### What you will do
Without changing a single word, restate the entries below.

### Materials provided
--

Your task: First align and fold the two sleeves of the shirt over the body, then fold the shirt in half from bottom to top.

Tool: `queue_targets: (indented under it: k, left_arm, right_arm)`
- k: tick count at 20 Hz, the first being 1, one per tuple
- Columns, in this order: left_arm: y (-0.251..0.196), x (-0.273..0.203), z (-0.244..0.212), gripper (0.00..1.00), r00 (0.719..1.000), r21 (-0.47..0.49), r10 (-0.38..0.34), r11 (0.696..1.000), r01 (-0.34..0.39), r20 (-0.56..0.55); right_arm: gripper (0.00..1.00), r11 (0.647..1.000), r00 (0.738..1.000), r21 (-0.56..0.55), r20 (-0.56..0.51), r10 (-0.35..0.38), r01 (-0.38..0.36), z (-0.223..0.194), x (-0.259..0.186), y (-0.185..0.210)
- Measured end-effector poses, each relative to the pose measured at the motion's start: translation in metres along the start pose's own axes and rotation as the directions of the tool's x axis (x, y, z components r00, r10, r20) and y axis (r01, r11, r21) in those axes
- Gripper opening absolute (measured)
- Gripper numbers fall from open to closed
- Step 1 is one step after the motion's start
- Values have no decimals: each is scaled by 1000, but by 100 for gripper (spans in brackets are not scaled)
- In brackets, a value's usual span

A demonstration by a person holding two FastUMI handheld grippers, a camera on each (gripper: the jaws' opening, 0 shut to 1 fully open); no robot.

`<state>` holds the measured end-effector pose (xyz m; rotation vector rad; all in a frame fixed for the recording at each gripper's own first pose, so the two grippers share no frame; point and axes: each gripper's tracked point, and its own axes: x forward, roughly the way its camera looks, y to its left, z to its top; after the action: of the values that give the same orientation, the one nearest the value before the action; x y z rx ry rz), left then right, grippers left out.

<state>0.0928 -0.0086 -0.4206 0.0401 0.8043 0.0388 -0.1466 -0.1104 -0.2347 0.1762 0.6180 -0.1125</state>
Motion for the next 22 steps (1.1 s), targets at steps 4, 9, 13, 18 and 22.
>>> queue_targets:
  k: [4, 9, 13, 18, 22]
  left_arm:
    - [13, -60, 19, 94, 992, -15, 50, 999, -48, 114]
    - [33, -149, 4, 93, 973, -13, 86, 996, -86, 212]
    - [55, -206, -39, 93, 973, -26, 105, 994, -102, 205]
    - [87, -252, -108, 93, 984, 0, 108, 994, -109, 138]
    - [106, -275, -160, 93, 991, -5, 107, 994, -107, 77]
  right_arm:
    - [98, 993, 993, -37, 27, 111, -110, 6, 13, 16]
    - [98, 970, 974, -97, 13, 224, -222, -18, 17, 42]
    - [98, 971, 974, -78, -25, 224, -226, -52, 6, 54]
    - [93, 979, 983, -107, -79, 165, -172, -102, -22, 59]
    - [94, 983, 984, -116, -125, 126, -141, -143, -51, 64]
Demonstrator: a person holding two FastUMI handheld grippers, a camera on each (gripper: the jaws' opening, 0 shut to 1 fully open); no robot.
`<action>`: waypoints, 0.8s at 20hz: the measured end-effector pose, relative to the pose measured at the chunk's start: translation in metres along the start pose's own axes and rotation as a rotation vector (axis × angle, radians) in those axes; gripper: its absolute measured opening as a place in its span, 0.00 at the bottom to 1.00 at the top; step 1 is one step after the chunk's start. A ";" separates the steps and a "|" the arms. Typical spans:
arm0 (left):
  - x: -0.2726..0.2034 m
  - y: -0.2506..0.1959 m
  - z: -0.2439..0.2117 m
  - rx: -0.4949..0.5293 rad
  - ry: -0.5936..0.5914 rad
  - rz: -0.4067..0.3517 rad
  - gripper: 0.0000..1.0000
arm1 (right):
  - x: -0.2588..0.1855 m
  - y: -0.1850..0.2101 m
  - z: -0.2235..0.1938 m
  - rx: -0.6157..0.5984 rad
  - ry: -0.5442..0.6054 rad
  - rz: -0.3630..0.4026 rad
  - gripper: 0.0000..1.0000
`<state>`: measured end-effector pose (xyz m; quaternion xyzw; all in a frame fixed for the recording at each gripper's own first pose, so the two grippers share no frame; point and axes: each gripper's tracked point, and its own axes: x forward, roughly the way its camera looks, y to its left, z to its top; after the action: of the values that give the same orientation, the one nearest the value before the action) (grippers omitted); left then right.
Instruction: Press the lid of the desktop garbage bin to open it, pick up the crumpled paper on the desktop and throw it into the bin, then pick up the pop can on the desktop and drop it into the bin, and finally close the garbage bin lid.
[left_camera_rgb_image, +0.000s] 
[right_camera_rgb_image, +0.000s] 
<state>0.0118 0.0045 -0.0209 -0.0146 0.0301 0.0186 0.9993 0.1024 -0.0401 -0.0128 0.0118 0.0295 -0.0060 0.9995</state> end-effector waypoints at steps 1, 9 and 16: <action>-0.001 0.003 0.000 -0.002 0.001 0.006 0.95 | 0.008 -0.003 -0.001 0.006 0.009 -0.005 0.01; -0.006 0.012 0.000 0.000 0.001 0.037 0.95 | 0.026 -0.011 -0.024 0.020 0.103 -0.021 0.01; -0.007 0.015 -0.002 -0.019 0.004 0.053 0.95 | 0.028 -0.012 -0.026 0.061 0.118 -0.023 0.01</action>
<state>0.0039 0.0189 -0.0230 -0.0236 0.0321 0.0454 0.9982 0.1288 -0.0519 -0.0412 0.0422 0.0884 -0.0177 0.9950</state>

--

### Result of this exercise
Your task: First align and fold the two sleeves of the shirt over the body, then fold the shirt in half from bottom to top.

Tool: `queue_targets: (indented under it: k, left_arm, right_arm)`
- k: tick count at 20 Hz, the first being 1, one per tuple
- Columns, in this order: left_arm: y (-0.251..0.196), x (-0.273..0.203), z (-0.244..0.212), gripper (0.00..1.00), r00 (0.719..1.000), r21 (-0.47..0.49), r10 (-0.38..0.34), r11 (0.696..1.000), r01 (-0.34..0.39), r20 (-0.56..0.55); right_arm: gripper (0.00..1.00), r11 (0.647..1.000), r00 (0.738..1.000), r21 (-0.56..0.55), r20 (-0.56..0.51), r10 (-0.35..0.38), r01 (-0.38..0.36), z (-0.223..0.194), x (-0.259..0.186), y (-0.185..0.210)
- Measured end-effector poses, each relative to the pose measured at the motion's start: translation in metres along the start pose's own axes and rotation as the directions of the tool's x axis (x, y, z components r00, r10, r20) and y axis (r01, r11, r21) in those axes
- Gripper opening absolute (measured)
- Gripper numbers fall from open to closed
- Step 1 is one step after the motion's start
- Values have no decimals: each is scaled by 1000, but by 100 for gripper (spans in brackets are not scaled)
- In brackets, a value's usual span

A demonstration by a person holding two FastUMI handheld grippers, a camera on each (gripper: the jaws' opening, 0 shut to 1 fully open); no robot.

`<state>` holds the measured end-effector pose (xyz m; rotation vector rad; all in a frame fixed for the recording at each gripper's own first pose, so the two grippers share no frame; point and axes: each gripper's tracked point, and its own axes: x forward, roughly the way its camera looks, y to its left, z to its top; after the action: of the values that give the same orientation, the one nearest the value before the action; x y z rx ry rz), left then right, grippers left out.

<state>0.0928 -0.0086 -0.4206 0.0401 0.8043 0.0388 -0.1466 -0.1104 -0.2347 0.1762 0.6180 -0.1125</state>
Motion for the next 22 steps (1.1 s), targets at steps 4, 9, 13, 18 and 22.
>>> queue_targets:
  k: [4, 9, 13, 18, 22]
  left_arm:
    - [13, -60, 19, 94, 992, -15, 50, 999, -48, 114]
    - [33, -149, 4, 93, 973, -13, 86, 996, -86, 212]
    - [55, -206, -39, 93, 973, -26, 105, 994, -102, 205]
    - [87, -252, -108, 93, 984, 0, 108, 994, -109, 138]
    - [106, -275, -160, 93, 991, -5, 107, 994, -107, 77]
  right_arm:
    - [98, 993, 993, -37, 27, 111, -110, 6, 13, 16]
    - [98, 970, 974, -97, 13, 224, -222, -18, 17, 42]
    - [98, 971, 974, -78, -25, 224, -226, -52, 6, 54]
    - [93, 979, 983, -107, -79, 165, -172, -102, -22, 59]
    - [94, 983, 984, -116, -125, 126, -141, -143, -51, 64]
Demonstrator: a person holding two FastUMI handheld grippers, a camera on each (gripper: the jaws' opening, 0 shut to 1 fully open); no robot.
`<action>`: waypoints, 0.8s at 20hz: the measured end-effector pose, relative to the pose measured at the chunk's start: translation in metres along the start pose's own axes and rotation as a rotation vector (axis × angle, radians) in those axes; gripper: its absolute measured opening as a place in its span, 0.00 at the bottom to 1.00 at the top; step 1 is one step after the chunk's start. A ";" separates the steps and a "|" the arms. Typical spans:
arm0 (left):
  - x: -0.2726..0.2034 m
  - y: -0.2506..0.1959 m
  - z: -0.2439..0.2117 m
  - rx: -0.4949..0.5293 rad
  - ry: -0.5936..0.5914 rad
  - rz: -0.4067..0.3517 rad
  - gripper: 0.0000..1.0000
arm1 (right):
  - x: -0.2588..0.1855 m
  - y: -0.1850..0.2101 m
  - z: -0.2235..0.1938 m
  - rx: -0.6157..0.5984 rad
  - ry: -0.5442..0.6054 rad
  - rz: -0.3630..0.4026 rad
  - gripper: 0.0000..1.0000
`<state>`: measured end-effector pose (xyz m; quaternion xyzw; all in a frame fixed for the recording at each gripper's own first pose, so the two grippers share no frame; point and axes: each gripper's tracked point, and its own axes: x forward, roughly the way its camera looks, y to its left, z to its top; after the action: of the values that give the same orientation, the one nearest the value before the action) (grippers omitted); left then right.
Instruction: Press the lid of the desktop garbage bin to open it, pick up the crumpled paper on the desktop and throw it into the bin, then pick up the pop can on the desktop and drop it into the bin, and finally close the garbage bin lid.
[left_camera_rgb_image, +0.000s] 
[right_camera_rgb_image, +0.000s] 
<state>0.0118 0.0045 -0.0209 -0.0146 0.0301 0.0186 0.9993 0.1024 -0.0401 -0.0128 0.0118 0.0295 -0.0060 0.9995</state> end-effector waypoints at steps 1, 9 and 16: <action>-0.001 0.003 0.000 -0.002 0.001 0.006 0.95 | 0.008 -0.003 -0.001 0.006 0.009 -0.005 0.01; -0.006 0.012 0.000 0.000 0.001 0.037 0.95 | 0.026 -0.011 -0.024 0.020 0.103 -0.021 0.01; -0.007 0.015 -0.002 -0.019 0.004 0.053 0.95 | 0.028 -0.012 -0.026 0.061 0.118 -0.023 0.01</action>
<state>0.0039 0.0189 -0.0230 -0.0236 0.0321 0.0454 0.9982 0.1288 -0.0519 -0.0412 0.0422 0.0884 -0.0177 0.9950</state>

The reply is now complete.